Task item:
Copy out each line of the data that holds the word "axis".

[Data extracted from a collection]

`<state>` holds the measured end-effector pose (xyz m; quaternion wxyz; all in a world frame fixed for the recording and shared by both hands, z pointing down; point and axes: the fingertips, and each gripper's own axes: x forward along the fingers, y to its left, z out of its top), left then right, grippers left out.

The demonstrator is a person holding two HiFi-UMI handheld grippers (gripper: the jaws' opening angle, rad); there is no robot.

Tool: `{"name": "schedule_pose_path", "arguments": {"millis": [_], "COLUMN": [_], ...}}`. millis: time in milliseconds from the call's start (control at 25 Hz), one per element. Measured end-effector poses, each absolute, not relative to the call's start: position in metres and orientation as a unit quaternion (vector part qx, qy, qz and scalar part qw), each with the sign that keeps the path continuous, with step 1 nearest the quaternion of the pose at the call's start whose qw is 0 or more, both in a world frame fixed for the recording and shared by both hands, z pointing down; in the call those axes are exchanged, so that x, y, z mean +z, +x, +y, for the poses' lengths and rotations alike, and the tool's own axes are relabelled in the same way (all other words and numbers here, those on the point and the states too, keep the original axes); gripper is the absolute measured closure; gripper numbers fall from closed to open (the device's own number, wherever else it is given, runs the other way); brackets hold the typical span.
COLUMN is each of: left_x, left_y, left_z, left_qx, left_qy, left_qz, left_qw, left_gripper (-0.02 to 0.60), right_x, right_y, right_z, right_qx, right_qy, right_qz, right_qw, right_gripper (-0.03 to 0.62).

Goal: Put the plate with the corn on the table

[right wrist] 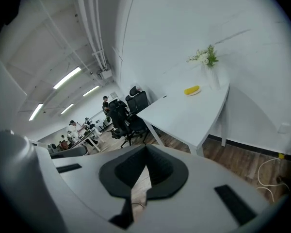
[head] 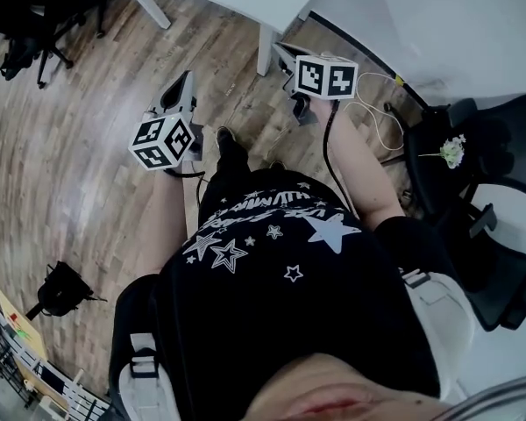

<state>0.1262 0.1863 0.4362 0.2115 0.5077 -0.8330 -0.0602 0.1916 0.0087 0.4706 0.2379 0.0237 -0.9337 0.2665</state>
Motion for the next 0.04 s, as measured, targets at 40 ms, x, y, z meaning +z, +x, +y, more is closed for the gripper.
{"name": "schedule_pose_path", "arguments": {"millis": [40], "left_x": [0.436], "left_y": [0.1323], "left_z": [0.1889], "left_qx": [-0.063], "left_qy": [0.505], "left_qz": [-0.834], "left_qw": [0.211], "left_gripper": [0.574], "right_x": [0.4671], "right_y": [0.1975], "right_z": [0.0115], "right_qx": [0.263], "right_qy": [0.02], "right_qz": [-0.936], "right_qw": [0.234], "right_gripper": [0.588]}}
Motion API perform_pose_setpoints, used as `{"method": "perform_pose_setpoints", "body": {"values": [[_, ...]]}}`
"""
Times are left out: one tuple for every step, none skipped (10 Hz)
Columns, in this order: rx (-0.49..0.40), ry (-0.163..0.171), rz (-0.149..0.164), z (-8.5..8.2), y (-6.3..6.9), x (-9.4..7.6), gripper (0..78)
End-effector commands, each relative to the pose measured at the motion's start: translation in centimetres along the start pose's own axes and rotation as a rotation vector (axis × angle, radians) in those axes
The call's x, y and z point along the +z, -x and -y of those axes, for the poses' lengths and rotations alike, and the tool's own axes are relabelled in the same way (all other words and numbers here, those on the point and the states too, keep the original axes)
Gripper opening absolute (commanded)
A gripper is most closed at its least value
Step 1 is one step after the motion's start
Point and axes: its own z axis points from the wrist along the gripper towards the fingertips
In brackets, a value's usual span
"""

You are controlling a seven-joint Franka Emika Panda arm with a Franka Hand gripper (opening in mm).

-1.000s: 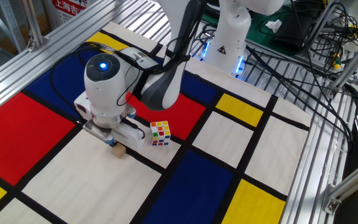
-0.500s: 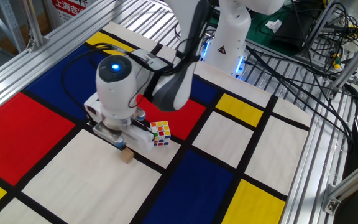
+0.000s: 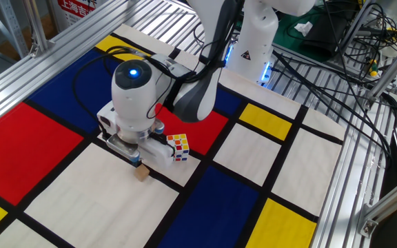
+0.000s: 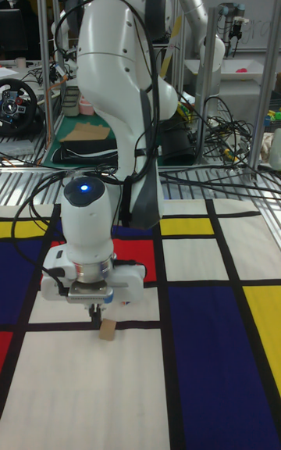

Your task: Use the gripper to push the small block from left to right

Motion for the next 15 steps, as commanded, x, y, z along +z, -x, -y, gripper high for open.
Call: {"method": "perform_pose_setpoints", "body": {"values": [[0.001,-0.095,0.025,0.2,0.6,-0.2,0.0],[-0.001,-0.103,0.026,0.4,0.7,-0.2,0.0],[-0.003,-0.107,0.026,0.9,0.9,0.1,0.0],[-0.005,-0.110,0.028,1.2,1.0,0.3,0.0],[-0.005,-0.114,0.028,1.4,1.2,0.4,0.0],[-0.004,-0.127,0.030,1.7,1.4,0.3,0.0],[-0.003,-0.123,0.029,1.7,1.5,0.2,0.0],[-0.004,-0.116,0.027,1.6,1.6,0.1,0.0],[0.002,-0.110,0.026,1.2,1.5,0.0,0.0],[0.010,-0.109,0.022,0.7,1.4,0.0,0.0],[0.016,-0.110,0.020,0.1,1.3,0.0,0.0],[0.017,-0.110,0.017,-0.1,1.2,0.1,0.0],[0.015,-0.107,0.016,-0.1,1.2,0.3,0.0],[0.015,-0.102,0.015,-0.1,1.2,0.4,0.0],[0.017,-0.085,0.012,-0.4,1.2,0.6,0.0]]}}
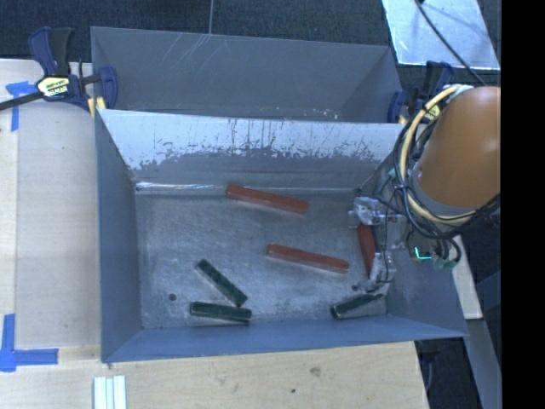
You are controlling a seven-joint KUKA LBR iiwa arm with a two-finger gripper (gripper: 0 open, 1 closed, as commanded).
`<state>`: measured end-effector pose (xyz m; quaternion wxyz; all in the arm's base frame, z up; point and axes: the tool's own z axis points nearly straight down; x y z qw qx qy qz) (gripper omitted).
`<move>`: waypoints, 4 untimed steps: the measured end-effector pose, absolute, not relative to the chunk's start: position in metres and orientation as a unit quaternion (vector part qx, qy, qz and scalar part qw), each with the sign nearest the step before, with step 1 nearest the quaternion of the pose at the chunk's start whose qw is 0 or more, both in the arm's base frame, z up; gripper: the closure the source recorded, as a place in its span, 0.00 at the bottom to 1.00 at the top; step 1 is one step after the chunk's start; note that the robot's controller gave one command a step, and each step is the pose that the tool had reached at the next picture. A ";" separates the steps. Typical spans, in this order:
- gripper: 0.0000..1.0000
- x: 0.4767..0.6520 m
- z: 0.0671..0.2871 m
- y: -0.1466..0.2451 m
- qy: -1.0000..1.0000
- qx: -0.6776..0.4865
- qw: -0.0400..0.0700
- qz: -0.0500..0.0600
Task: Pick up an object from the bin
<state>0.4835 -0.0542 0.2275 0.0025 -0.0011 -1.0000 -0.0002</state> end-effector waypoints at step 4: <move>1.00 0.522 0.241 -0.048 -0.998 0.060 -0.004 0.001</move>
Offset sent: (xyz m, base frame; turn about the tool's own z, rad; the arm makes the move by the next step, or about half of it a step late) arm 0.0516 0.0325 -0.1575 -0.0868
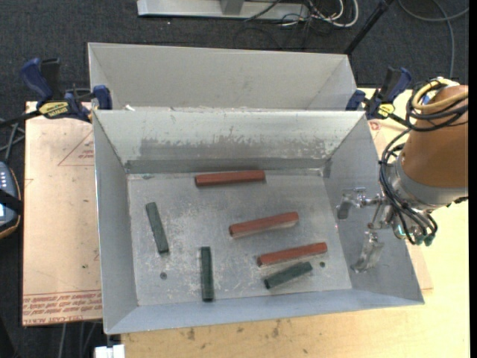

Output of the exercise:
End-effector commands, each relative to the pose measured at the motion's start: translation in centimetres along the start pose's own axes and rotation as a rotation vector (axis × angle, radians) in those axes
Point and axes: its own z axis points from the wrist along the gripper towards the fingertips
`<state>`: measured end-effector pose (xyz m; quaternion wxyz; all in the arm's base frame, z up; point and axes: the tool's own z axis points nearly straight down; x y z qw qx qy qz) (gripper omitted).

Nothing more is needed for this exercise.